Shares of Chemours jumped 13 percent. The company said it would pay half of the settlement, although liability for litigation connected with the chemical was passed onto it when DuPont spun it off in 2015.

In addition, Jefferies analyst Alexander Laurence said the liability was $300 million below Wall Street estimates, and DuPont shares rose 1 percent.

The companies settled about 3,550 personal injury claims arising from the leak of perfluorooctanoic acid, which is also known as PFOA or C-8, from its plant in Parkersburg, West Virginia.

The leak allegedly contaminated local water supplies and has been linked to six diseases, including testicular and kidney cancers.

“We look forward to working with DuPont to finalize this settlement and get these injured class members paid as quickly as possible,” plaintiffs’ lawyer Rob Bilott said in a statement.

Both companies denied any wrongdoing.

DuPont said in a statement that it had stopped using C-8 in operations at the West Virginia plant more than a decade ago. It had used the chemical there since the early 1950s.

Chemours General Counsel David Shelton called the settlement a “sound resolution.”

The settlement comes as DuPont and Dow Chemical Co expect to close their $130 billion merger later this year.

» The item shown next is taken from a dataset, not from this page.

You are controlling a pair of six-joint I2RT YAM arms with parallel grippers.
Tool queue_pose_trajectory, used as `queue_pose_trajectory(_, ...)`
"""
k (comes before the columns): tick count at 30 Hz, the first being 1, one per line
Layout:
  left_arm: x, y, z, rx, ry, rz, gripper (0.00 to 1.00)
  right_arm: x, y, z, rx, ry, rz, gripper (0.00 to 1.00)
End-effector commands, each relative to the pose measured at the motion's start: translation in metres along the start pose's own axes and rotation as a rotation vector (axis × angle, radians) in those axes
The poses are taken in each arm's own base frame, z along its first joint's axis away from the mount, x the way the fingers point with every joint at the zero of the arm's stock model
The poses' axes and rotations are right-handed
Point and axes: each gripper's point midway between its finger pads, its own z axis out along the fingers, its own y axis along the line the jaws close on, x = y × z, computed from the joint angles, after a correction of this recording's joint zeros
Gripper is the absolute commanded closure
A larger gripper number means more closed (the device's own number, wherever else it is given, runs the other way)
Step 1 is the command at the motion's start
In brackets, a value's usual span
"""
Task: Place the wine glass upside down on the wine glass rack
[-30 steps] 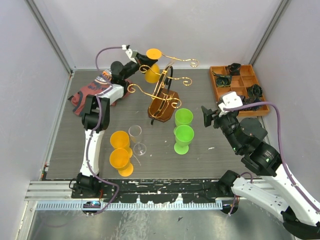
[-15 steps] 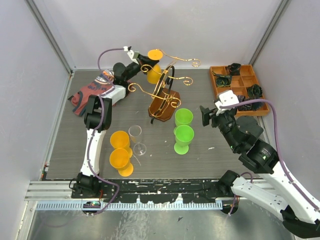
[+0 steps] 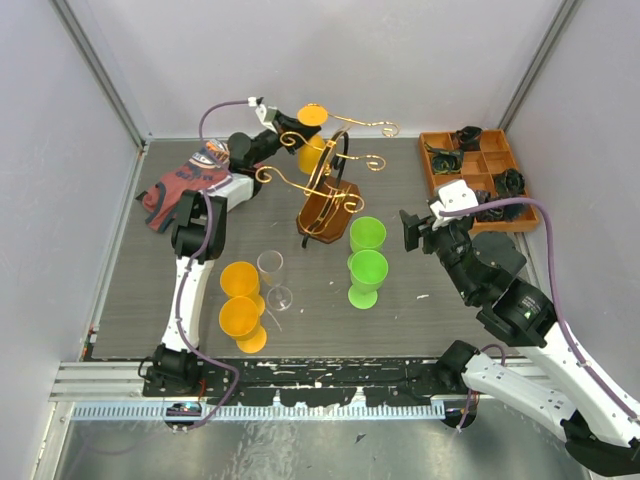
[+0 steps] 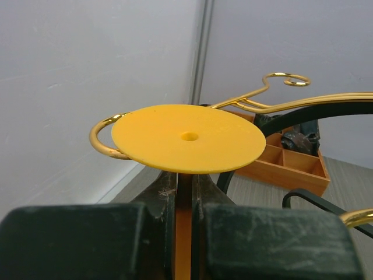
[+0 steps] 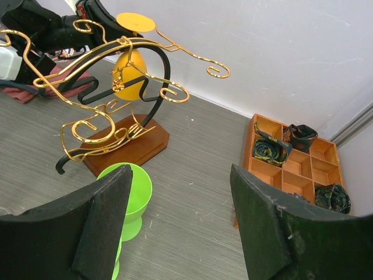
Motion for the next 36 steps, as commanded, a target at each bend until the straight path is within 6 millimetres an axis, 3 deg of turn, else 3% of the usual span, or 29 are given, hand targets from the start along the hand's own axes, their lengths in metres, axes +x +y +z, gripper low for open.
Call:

In 2001, residents brought a class action against DuPont over C-8 exposure. The company agreed in 2004 to fund medical monitoring programs and install new water treatment systems.

DuPont convened a panel of scientists to determine whether any diseases were linked to C-8. The panel concluded that there was a probable link with six illnesses: kidney and testicular cancer, ulcerative colitis, thyroid disease, pregnancy-induced hypertension and high cholesterol.

Members of the class action lawsuit also sued DuPont individually, and the litigation was consolidated in federal court in Columbus, Ohio. The company agreed not to challenge whether C-8 can cause the diseases.

Three verdicts in the litigation totaled $19.7 million. Most recently, a jury last month ordered DuPont to pay a plaintiff $12.5 million, including $10.5 million in punitive damages.

The case is In re E.I. Du Pont De Nemours and Company C-8 Personal Injury Litigation, U.S. District Court for Southern Ohio, No. 13-2433.